In the middle of widespread and growing dissatisfaction among developing countries with what can best be described as the “non-negotiating process” taking place here in Lima, there could be some encouraging developments on finance in the works.
Yesterday afternoon in the ADP, the co-chairs finally allowed Parties to see each other’s texts on the screen – a rather small step forward that makes ECO wonder what took so long.
The day also saw discussion on cooperation, support and finance; where South Africa launched a more significant initiative on behalf of the Africa Group (AG). After days of discussion on the finance and support sections, with little or no response to the many questions and challenges on process, the Africa Group put forward an alternative text for the finance section of the non-paper on elements.
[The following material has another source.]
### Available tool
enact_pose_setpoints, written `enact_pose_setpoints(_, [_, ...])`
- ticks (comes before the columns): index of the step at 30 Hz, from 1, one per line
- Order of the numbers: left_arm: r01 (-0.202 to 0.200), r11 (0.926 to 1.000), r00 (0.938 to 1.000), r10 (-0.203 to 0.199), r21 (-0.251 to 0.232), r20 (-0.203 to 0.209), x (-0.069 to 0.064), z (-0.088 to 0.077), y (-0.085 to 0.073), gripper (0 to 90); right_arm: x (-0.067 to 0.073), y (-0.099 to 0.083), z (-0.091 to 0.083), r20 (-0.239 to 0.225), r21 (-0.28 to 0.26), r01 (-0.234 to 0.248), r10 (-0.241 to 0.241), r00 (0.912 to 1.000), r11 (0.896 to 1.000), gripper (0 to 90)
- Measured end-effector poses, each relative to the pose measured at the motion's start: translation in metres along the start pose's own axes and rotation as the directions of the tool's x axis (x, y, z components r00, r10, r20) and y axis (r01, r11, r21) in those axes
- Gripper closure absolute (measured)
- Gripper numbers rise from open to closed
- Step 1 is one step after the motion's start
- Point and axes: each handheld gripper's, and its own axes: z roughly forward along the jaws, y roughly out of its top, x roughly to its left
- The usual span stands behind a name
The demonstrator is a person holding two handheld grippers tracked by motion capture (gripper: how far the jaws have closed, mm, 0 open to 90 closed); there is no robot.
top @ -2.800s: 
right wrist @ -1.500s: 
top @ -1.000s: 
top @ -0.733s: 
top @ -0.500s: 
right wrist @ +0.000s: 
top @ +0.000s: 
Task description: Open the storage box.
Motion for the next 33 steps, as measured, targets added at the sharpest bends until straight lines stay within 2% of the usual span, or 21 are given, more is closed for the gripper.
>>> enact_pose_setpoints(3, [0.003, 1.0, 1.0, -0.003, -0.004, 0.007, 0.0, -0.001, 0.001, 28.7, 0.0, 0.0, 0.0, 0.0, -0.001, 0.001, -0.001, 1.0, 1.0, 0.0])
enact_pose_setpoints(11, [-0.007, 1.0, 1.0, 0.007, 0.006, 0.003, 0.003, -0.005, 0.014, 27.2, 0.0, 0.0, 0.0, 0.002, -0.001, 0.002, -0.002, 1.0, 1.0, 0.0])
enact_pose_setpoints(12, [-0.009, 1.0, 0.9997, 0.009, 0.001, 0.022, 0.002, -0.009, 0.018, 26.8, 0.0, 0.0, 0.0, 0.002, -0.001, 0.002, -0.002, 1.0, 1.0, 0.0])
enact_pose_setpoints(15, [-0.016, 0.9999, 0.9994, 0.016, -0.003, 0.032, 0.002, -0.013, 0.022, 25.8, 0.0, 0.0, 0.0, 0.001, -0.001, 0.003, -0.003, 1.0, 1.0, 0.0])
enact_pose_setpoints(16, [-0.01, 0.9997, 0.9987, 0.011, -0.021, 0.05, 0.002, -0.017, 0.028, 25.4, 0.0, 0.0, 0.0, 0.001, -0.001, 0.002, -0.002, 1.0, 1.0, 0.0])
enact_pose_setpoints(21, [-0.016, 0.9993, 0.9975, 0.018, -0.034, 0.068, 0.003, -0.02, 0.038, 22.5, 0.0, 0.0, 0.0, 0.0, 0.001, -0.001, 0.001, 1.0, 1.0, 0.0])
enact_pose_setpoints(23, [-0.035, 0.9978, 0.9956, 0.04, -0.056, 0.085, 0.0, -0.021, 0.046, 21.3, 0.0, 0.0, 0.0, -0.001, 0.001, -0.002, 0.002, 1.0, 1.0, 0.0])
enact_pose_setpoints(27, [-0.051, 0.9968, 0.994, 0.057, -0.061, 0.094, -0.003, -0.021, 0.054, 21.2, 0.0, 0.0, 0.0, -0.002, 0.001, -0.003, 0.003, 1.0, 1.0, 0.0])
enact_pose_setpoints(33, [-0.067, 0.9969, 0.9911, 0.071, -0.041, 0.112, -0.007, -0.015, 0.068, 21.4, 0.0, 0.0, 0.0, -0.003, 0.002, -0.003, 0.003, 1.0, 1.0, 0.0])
ECO commends the Africa Group for this initiative, and thinks that Parties and the Co-chairs should accept the request that this text be used as a basis for negotiations on finance in the elements paper.
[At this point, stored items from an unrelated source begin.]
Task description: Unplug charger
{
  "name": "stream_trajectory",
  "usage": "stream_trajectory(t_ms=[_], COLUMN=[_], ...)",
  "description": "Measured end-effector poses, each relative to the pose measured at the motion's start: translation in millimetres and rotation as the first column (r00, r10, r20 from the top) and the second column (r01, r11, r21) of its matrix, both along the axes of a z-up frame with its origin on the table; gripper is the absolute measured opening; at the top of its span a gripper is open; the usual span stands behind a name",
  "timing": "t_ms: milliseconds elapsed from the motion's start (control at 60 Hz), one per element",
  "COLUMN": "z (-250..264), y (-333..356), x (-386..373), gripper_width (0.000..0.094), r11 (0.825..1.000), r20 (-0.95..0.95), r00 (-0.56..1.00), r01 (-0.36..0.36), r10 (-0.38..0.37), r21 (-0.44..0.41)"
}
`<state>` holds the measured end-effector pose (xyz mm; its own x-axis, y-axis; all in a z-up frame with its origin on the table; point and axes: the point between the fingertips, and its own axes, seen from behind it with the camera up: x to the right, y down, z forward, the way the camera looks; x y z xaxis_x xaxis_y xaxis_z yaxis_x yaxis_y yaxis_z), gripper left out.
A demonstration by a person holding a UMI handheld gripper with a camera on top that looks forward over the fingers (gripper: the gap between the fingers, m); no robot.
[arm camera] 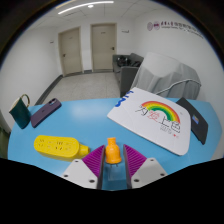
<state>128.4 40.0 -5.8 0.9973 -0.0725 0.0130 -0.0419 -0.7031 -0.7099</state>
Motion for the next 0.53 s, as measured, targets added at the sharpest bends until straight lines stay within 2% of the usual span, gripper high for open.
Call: stream_trajectory(t_ms=[67,83,133,167,217,417,533], z=[6,8,15,21,32,83,107], y=[-2,-3,-11,-18,-32,-121,-179], x=[4,4,2,1,0,14,31], gripper_width=[0.0481,0.0494,0.0806,0.0860,0.0817,0.0835,0.0837], r11=[1.000,1.000,0.999,0.998,0.997,0.987,0.984], r20=[-0.009,-0.015,-0.041,-0.059,-0.080,-0.126,-0.161], r00=[1.000,1.000,0.999,0.998,0.996,0.991,0.987], r01=[0.004,0.003,-0.005,-0.010,-0.019,-0.021,0.008], r10=[-0.004,-0.002,0.007,0.013,0.025,0.041,0.020], r21=[0.024,0.028,0.042,0.058,0.081,0.157,0.175])
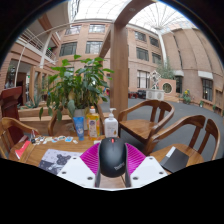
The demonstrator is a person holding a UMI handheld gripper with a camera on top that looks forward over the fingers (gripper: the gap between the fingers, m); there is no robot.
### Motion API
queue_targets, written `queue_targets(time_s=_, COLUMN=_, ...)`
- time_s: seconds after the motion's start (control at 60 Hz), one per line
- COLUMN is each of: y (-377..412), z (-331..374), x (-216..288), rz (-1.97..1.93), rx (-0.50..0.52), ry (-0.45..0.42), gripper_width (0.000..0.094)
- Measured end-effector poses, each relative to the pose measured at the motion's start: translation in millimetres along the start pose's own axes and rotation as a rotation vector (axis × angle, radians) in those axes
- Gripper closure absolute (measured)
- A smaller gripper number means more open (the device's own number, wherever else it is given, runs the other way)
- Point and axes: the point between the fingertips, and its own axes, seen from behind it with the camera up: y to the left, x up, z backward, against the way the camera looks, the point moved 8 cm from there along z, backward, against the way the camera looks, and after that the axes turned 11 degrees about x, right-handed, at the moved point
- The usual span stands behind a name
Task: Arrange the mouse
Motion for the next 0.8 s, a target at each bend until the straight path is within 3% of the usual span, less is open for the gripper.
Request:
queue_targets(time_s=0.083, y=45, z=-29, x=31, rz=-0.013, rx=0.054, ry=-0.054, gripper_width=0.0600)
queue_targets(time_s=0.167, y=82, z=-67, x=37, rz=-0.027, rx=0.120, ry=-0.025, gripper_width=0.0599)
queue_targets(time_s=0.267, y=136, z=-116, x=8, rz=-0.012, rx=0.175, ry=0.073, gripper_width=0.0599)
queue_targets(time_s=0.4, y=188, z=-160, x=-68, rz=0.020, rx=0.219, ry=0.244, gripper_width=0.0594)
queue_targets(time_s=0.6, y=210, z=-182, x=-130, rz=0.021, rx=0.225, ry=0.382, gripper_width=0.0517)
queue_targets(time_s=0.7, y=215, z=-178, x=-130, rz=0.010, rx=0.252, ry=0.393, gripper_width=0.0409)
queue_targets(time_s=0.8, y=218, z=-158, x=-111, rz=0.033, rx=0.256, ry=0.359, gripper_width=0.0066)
The paper is well-structured, concise, and covers most of the essential content on finance that needs to be in the Paris Agreement.
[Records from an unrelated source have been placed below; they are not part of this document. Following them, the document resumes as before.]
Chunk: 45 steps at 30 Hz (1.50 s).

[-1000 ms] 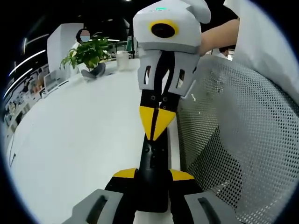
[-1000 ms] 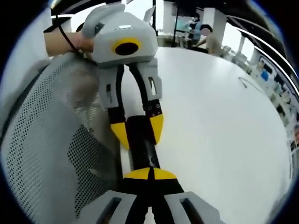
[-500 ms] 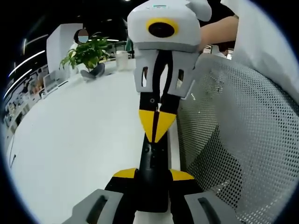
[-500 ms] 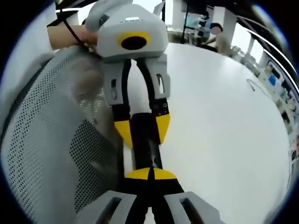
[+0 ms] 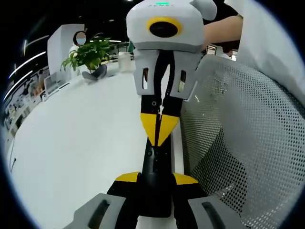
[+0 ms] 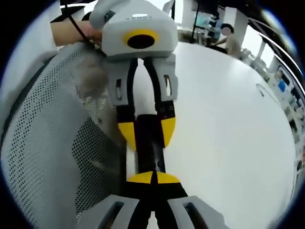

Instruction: Press the specified remote control buttons in sequence, fully releasing each button before pressing the next.

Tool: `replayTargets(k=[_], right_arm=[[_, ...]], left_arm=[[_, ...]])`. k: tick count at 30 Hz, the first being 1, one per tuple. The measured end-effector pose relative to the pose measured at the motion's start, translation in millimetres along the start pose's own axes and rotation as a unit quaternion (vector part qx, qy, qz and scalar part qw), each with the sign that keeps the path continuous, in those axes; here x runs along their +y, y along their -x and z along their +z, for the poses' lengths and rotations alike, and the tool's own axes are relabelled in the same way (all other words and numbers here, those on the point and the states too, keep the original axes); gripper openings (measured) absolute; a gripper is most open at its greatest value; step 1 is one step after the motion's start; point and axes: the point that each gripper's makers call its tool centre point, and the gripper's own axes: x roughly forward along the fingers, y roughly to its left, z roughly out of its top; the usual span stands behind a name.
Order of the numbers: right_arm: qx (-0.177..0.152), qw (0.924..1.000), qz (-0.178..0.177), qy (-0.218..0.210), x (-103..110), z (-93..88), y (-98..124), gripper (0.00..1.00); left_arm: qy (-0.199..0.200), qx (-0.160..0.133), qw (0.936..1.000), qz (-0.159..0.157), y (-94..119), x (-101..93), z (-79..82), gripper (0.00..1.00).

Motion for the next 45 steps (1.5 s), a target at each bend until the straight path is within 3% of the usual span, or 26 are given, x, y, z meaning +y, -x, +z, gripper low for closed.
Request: replayTargets(k=[7,10,13,18,27,37,39,42,45], right_arm=[[-0.01,0.9996,0.006,-0.024,0.8,-0.1,1.8,0.04],[-0.004,1.0,0.003,-0.006,0.5,-1.6,0.6,0.04],[0.0,0.9998,0.006,-0.021,1.4,-1.7,0.4,0.06],[0.023,0.9995,-0.001,0.021,3.2,-1.9,-1.2,0.06],[0.043,0.999,0.012,-0.001,1.3,-2.3,-2.4,0.06],[0.022,0.9992,0.033,0.006,1.3,-3.6,-0.5,0.06],[0.014,0.9988,0.035,-0.031,1.3,-3.1,0.1,0.05],[0.013,0.9992,0.033,-0.019,-4.0,-5.5,0.8,0.0],[0.019,0.9983,0.05,-0.021,3.5,-4.5,1.9,0.07]], left_arm=[[-0.001,0.0,1.0,0.0,-0.1,0.0,-0.1,0.25],[-0.001,0.0,1.0,0.0,-0.1,0.0,-0.1,0.25],[-0.001,0.0,1.0,0.0,-0.1,0.0,0.0,0.25],[-0.004,0.002,1.0,0.0,-0.2,-0.2,-0.2,0.24],[-0.006,0.003,1.0,0.0,-0.3,-0.4,-0.1,0.24],[-0.006,0.004,1.0,0.0,-0.3,-0.5,0.1,0.24],[-0.008,0.003,1.0,0.0,-0.3,-0.5,0.1,0.24],[-0.007,0.002,1.0,0.0,-0.4,-0.6,-0.1,0.24],[-0.008,0.002,1.0,0.0,-0.4,-0.5,-0.2,0.24]])
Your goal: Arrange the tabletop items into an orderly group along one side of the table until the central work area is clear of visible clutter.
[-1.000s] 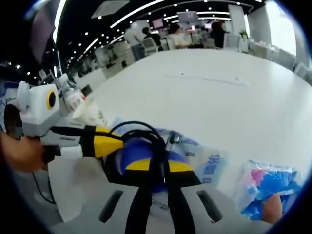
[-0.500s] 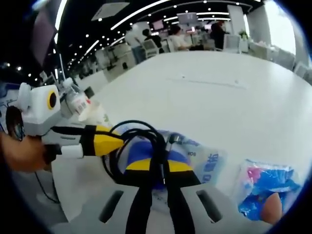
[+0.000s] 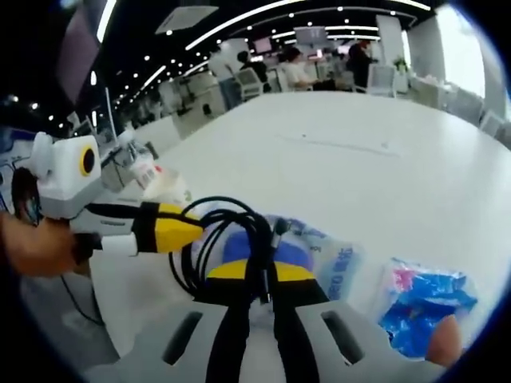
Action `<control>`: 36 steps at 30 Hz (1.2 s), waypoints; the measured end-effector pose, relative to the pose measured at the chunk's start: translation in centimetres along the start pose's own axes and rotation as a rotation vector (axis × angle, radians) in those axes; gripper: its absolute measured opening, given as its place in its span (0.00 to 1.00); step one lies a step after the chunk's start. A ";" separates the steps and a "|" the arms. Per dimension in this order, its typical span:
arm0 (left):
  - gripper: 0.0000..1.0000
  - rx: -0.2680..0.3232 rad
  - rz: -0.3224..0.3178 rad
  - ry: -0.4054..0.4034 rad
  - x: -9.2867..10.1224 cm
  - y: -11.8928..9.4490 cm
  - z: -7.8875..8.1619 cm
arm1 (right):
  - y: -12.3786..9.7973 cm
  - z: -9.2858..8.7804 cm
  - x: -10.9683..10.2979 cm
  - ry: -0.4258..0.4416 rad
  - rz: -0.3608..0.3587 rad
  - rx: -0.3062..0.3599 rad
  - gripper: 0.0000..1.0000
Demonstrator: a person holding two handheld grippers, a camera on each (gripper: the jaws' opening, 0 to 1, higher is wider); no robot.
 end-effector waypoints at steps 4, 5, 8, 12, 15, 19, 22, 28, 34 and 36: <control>0.03 0.004 -0.004 0.009 0.6 -0.7 0.1 | -0.9 0.0 -0.2 0.006 0.002 0.007 0.09; 0.03 0.006 -0.006 0.010 0.7 -0.8 0.1 | -1.2 -0.1 -0.2 0.009 0.003 0.009 0.09; 0.03 0.007 -0.010 0.018 1.2 -1.2 0.1 | -2.0 -0.2 -0.5 0.010 0.003 0.012 0.09; 0.04 0.007 -0.017 0.027 2.0 -1.8 0.0 | -3.0 -0.4 -0.8 0.004 -0.001 0.014 0.09; 0.04 0.006 -0.022 0.027 2.5 -2.1 -0.3 | -3.7 -0.7 -0.9 -0.002 -0.003 0.014 0.09; 0.04 0.005 -0.031 0.033 3.4 -2.5 -0.5 | -4.7 -1.1 -1.1 -0.005 -0.011 0.017 0.09; 0.04 0.004 -0.038 0.039 3.9 -2.8 -0.7 | -5.4 -1.5 -1.2 -0.004 -0.016 0.019 0.09; 0.04 -0.005 -0.053 0.045 5.1 -3.1 -1.2 | -6.9 -2.5 -1.3 0.001 -0.027 0.015 0.09; 0.04 -0.026 -0.075 0.044 6.4 -3.2 -2.1 | -8.1 -3.8 -1.3 0.004 -0.038 0.004 0.09; 0.04 -0.031 -0.081 0.044 6.7 -3.1 -2.3 | -8.5 -4.1 -1.3 0.007 -0.042 0.002 0.09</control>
Point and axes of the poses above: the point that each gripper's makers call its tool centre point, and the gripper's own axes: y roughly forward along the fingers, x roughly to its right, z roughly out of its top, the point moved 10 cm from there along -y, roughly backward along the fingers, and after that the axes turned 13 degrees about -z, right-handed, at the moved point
Some of the provisions that could make it a good starting point for negotiations on the content of the agreement include: the call for a collective quantified finance goal for the post-2020 period that includes a specific amount from public sources; consideration of a range of new sources of finance; a link to the amount of financing needed to achieve the agreed temperature goal; the need for continued scaling up beyond 2020; and primary but not exclusive responsibility of Annex I countries for providing support and finance.
The text is of course not the final word – it can be further improved by creative proposals on content and drafting improvements, and perhaps by drawing on some of the existing finance text in the current non-paper.
But beyond the merits of the AG’s text proposal, adopting this text as a basis of negotiation would demonstrate that the process is open to good proposals and that Parties can start to take ownership of the negotiating process and its outcomes, before time runs out.